Les résultats de l’autopsie devraient être disponibles dans deux semaines, l’ensemble des conclusions sur cet accident thérapeutique étant attendu pour le mois prochain.
Réaction inflammatoire
Il est fort probable que le patient décédé a développé une violente réaction inflammatoire au vecteur viral utilisé. On sait en effet, notamment depuis les premiers essais d’adénovirus recombinants chez des patients atteints de mucoviscidose (contenant le gène de la protéine CFTR), que l’administration de vecteurs adénoviraux entraînent une réponse locale inflammatoire cellulaire dose-dépendante, légère et transitoire.
En 1993, un patient atteint de mucoviscidose avait développé une inflammation sévère après instillation intratrachéale d'une solution d'adénovirus recombinants. La définition de la fenêtre thérapeutique entre efficacité biologie et toxicité est ainsi reconnu, depuis plusieurs années, comme un aspect important du transfert de gène par adénovirus recombinant.
Aucun des 17 autres patients participants à ce même essai n’ont connu de problème clinique suite à l’administration intra-artérielle du vecteur viral recombinant.

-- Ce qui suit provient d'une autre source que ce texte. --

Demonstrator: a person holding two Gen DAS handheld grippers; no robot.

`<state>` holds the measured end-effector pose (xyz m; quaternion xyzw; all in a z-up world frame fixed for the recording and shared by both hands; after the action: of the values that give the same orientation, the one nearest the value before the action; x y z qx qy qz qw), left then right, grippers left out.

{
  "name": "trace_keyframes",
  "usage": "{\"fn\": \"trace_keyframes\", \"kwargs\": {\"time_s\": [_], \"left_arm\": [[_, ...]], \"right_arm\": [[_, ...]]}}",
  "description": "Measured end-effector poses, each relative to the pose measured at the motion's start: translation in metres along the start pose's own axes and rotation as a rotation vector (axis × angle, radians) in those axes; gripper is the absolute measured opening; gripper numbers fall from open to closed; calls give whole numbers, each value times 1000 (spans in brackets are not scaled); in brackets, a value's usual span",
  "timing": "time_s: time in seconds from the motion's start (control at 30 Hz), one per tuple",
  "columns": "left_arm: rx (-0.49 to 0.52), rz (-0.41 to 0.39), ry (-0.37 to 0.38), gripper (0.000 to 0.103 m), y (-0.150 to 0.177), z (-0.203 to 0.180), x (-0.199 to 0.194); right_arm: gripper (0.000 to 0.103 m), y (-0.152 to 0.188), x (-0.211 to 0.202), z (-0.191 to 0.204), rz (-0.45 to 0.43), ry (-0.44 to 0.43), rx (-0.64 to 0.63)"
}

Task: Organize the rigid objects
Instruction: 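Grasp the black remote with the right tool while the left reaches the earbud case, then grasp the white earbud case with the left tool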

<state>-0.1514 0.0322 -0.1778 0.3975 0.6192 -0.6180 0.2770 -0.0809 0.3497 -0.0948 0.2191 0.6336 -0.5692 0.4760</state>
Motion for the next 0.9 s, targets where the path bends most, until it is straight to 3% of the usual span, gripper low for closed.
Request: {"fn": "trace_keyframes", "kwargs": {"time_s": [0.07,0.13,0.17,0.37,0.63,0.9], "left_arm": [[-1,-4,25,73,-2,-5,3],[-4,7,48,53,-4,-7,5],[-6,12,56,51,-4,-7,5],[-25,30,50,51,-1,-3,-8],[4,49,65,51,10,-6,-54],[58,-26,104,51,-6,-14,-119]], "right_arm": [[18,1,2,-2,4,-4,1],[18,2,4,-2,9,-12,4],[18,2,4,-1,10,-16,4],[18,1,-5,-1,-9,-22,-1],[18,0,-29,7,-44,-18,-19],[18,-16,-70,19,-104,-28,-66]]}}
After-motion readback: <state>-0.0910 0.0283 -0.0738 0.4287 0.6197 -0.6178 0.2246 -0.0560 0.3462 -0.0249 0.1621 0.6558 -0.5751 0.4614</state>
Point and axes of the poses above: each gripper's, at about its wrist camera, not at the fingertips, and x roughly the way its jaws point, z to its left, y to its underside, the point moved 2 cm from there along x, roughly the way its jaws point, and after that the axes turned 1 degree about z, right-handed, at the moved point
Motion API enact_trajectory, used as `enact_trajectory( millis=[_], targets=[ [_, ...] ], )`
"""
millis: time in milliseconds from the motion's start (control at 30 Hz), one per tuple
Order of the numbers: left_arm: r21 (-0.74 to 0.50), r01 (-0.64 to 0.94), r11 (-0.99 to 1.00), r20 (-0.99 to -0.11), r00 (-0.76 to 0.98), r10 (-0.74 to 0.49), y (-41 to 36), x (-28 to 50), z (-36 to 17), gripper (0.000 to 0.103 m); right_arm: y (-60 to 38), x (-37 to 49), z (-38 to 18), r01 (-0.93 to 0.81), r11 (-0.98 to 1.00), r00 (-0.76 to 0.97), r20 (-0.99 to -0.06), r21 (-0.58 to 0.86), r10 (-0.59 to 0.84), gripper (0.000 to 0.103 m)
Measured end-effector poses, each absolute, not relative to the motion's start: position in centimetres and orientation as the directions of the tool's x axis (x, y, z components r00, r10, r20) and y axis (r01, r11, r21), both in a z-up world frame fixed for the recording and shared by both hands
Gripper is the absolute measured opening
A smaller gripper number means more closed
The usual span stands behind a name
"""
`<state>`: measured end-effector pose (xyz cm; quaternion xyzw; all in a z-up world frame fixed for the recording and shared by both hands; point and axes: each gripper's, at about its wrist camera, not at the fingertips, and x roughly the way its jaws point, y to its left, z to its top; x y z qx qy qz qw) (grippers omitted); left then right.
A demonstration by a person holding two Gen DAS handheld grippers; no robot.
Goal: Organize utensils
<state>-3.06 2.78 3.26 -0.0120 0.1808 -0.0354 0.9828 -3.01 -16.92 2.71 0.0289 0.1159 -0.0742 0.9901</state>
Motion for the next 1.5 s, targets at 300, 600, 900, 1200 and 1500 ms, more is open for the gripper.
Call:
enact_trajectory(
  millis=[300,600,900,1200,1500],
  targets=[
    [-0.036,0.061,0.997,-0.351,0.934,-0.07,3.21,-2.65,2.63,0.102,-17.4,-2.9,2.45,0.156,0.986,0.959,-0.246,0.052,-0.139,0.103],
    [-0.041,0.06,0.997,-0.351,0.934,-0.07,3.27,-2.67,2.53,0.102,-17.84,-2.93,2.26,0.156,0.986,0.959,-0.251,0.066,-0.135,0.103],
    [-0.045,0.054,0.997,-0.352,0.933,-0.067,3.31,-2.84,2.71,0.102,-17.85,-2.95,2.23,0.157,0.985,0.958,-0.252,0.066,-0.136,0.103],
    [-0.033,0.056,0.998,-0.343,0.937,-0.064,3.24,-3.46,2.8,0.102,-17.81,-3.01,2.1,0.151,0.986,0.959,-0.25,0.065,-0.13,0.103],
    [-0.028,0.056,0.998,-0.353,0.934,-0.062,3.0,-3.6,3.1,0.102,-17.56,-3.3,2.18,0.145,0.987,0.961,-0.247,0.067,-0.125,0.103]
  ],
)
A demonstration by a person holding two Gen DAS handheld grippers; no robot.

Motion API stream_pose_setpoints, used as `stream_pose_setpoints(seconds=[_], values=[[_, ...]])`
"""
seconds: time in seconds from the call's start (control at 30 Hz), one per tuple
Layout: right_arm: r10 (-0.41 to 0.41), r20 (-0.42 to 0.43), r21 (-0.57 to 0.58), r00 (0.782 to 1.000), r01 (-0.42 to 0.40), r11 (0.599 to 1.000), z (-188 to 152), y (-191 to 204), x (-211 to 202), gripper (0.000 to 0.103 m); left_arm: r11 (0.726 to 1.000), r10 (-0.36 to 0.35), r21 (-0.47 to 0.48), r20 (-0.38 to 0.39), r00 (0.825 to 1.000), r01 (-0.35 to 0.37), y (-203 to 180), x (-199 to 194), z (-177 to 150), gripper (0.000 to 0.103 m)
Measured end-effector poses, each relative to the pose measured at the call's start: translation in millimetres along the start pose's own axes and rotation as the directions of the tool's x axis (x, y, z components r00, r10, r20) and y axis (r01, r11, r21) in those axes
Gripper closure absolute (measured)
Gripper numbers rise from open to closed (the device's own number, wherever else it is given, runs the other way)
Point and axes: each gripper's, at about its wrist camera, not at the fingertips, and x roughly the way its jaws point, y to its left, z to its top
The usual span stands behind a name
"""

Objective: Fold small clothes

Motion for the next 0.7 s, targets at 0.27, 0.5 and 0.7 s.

En particulier, Jesse avait reçu la même dose que la personne qui le précédait sur la liste des patients, en l’occurrence une jeune fille de 19 ans qui, elle, n’a pas développé de symptômes et chez laquelle une diminution de 50% de sa capacité à excréter l’ammoniac à été observée, précise l’Université de Pennsylvanie dans un communiqué adressé aux familles de patients atteints de déficit en OTC.
Principe de précaution
La FDA a décidé vendredi de demander au laboratoire Schering-Plough de suspendre temporairement l’inclusion de nouveaux patients dans deux essais cliniques de thérapie génique basés sur l’utilisation d’un adénovirus génétiquement modifié. La première étude concerne des patients atteints de cancer hépatique, la seconde porte sur des malades souffrant de cancer colorectal. Tous ces patients ont un cancer métastasé.
Les vecteurs viraux recombinants employés par Schering-Plough (Madison, New Jersey) sont cependant différents de ceux utilisés à l’Université de Pennsylvanie dans la mesure où ils véhiculent le gène suppresseur de tumeur p53. Ils sont cependant également administrés par voie artérielle intrahépatique.
La firme pharmaceutique a indiqué, qu’en accord avec la FDA, que les 60 patients ayant déjà reçu les premières doses d’adénovirus recombinant continueront à recevoir la thérapeutique génétique expérimentale. Elle ajoute, qu’à ce jour, environ 200 patients ont reçu le gène p53 via un vecteur adénoviral.
La décision de la FDA ne concerne pas d’autres essais en cours de thérapie génétique qui font appel à de moindres doses d’adénovirus ou qui font appel à un autre mode d’administration.